[imagesource:here]
The debate over the use of Ivermectin to treat COVID-19 is a heated one.
In amongst the noise, what is perhaps most important to remember is that results from the largest Ivermectin trial yet “found no statistically significant benefit from ivermectin but possible harm from the drug”.
Just last week, a study showing that the anti-parasitic drug played a significant role in reducing the risk of COVID-19 infection, hospitalisation, and death was withdrawn after serious flaws were found.
Then there’s Dr Emmanuel Taban, a pulmonologist at Mediclinic Midstream in Midrand, who has issued a “stark warning” regarding Ivermectin use.
TimesLIVE reports:
[He] wrote that two out of every three patients now being admitted to the hospital were taking ivermectin which, he added, offered “no benefit at all”.
While 80% of the patients admitted to the clinic during the first wave were black, of the 102 patients now admitted, 92 are white as a third wave of infections continues to roil across SA.
“Most of these patients have been taking ivermectin which was prescribed by doctors and as a result they feel protected,” he said.
He warned that people using the drug — which is an anti-parasitic medication meant for animals — believed they were safe from contracting Covid-19 which in turn led to unsafe behaviour such as not wearing masks or sanitising their hands.
Some 90% of the patients using the drug, had presented with liver damage, he added.
Taban added that Ivermectin is “not intended for use by humans” and strongly encouraged doctors prescribing its use to stop doing so.
This week, the SA Health Products Regulatory Authority (Sahpra), along with the Department of Health, has been forced to clarify that a report that Ivermectin has been registered as a medicine in South Africa is “fake news”.
An image did the rounds on social media, purporting to show a recent story from SABC News claiming Ivermectin had been approved for use.
That was not the case (it was an old, out of context screenshot), and serves as another reminder of why you shouldn’t believe forwarded and shared images without checking.
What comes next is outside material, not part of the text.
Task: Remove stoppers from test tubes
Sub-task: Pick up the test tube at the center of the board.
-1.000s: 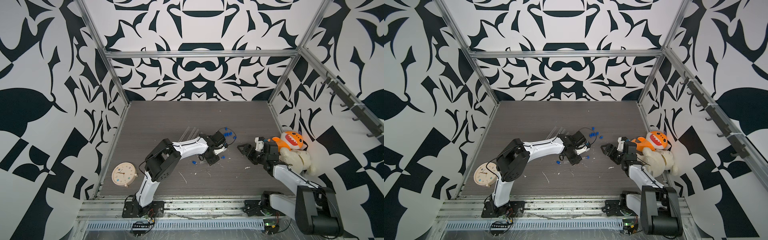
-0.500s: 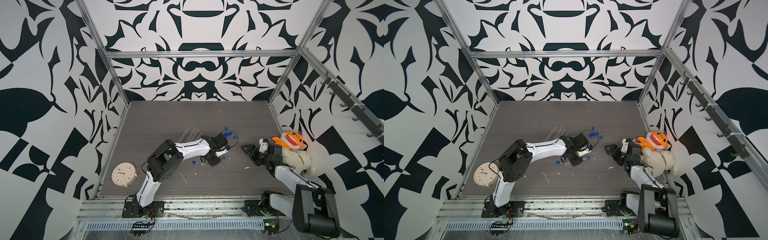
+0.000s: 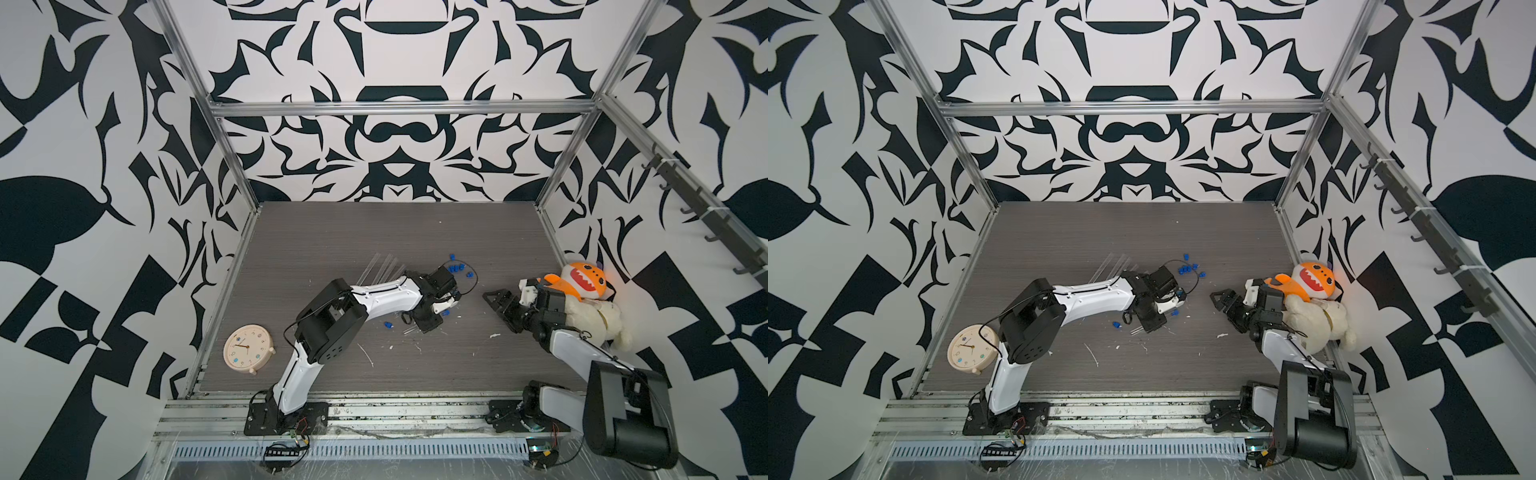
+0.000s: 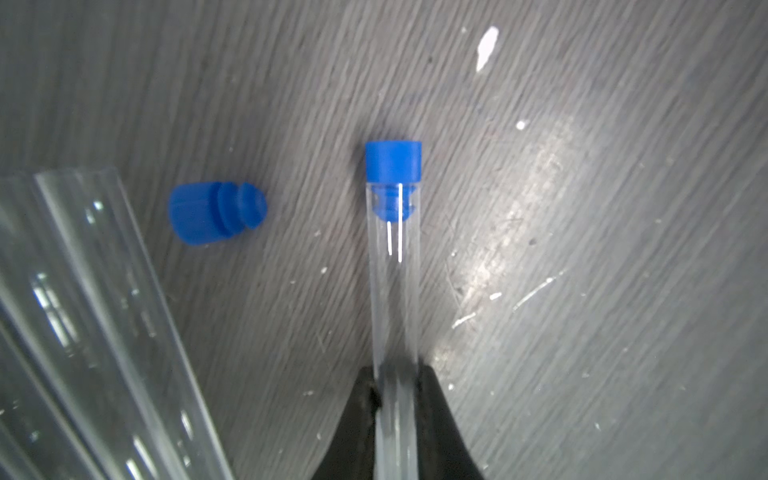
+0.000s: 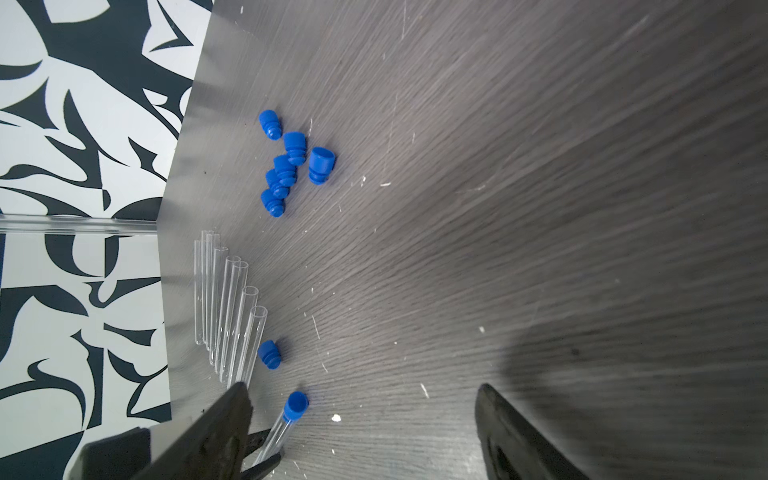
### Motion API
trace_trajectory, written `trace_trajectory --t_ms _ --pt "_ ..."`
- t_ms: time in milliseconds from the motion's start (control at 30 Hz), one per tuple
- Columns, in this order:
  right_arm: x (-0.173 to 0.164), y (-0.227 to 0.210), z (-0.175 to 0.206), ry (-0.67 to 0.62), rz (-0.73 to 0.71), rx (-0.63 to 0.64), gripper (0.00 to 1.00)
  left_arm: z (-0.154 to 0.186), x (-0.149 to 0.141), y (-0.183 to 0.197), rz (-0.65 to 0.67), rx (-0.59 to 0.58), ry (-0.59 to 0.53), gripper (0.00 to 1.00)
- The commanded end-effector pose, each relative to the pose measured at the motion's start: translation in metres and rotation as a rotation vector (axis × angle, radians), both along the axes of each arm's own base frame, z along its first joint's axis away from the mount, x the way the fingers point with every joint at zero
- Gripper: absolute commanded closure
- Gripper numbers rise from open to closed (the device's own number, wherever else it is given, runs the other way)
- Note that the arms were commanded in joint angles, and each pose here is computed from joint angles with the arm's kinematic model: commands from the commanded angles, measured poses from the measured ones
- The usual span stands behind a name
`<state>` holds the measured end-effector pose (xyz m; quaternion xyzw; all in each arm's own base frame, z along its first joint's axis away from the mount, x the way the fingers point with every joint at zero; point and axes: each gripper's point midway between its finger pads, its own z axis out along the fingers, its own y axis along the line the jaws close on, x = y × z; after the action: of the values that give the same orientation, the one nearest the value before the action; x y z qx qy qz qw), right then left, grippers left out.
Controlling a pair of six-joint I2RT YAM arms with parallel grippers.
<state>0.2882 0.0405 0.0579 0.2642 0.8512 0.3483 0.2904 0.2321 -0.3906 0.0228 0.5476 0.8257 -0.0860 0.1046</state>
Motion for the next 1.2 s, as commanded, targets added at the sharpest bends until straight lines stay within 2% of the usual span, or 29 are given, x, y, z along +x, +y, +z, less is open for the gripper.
trace_trajectory --t_ms 0,300,400,700,867,1167 --pt "0.004 0.001 0.01 -0.05 0.032 -0.018 0.16 0.014 0.0 -0.007 0.004 -0.042 0.015 0.96" --pt "0.011 0.016 0.027 -0.148 0.114 0.037 0.16 0.065 0.021 -0.014 0.082 -0.221 -0.005 0.99" --pt "0.015 0.027 0.034 -0.182 0.148 0.06 0.16 0.072 0.024 -0.016 0.087 -0.244 -0.013 1.0" --pt "0.035 0.074 0.062 -0.276 0.26 0.056 0.19 0.079 0.035 -0.018 0.11 -0.271 -0.037 1.0" --pt "0.043 0.09 0.061 -0.277 0.275 0.09 0.29 0.084 0.04 -0.021 0.119 -0.291 -0.045 1.0" --pt "0.052 0.11 0.064 -0.287 0.295 0.106 0.37 0.087 0.042 -0.023 0.124 -0.308 -0.049 1.0"
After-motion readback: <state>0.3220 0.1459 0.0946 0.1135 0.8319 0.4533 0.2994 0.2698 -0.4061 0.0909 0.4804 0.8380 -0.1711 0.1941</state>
In this case, that would entail searching for the story itself.
Taban says that the sharing of this misinformation is claiming lives:
“My heart breaks at the suffering of these people because they are being misled by social media,” said the Sudanese-born doctor who is famous for trekking from war-torn Sudan to Johannesburg and putting himself through medical school.
“There is no prophylactic medication available for Covid-19 except vaccination.”
That’s it.
Vaccination is our only way out of this.
Register, book your jab, and encourage others to do so.